• _RECORDED DATA_:

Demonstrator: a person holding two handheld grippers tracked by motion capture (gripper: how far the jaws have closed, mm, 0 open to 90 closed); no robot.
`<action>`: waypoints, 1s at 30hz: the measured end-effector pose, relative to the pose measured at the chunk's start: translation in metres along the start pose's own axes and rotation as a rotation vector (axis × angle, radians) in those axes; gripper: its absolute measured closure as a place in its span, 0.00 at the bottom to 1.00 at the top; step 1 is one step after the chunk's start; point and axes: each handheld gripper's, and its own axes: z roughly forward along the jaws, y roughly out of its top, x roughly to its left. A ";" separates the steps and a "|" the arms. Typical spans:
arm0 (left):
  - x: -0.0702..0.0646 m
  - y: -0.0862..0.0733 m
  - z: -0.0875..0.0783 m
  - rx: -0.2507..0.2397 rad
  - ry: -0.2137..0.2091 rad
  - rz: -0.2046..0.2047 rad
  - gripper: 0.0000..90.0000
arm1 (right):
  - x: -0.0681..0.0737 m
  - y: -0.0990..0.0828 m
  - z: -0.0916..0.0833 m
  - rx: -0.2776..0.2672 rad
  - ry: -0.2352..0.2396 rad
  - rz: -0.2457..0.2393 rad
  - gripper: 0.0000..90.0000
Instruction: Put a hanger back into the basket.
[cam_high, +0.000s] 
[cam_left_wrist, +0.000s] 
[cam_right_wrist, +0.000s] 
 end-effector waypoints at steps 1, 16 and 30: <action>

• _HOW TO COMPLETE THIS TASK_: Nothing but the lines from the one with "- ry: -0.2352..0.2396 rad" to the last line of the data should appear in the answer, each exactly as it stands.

• _RESULT OF THE TASK_:
  - ry: -0.2352..0.2396 rad
  - rz: -0.2457..0.2393 rad
  - gripper: 0.0000..90.0000
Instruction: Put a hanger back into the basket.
[cam_high, +0.000s] 
[cam_left_wrist, +0.000s] 
[cam_right_wrist, +0.000s] 
 end-effector waypoints at steps 1, 16 and 30: <action>

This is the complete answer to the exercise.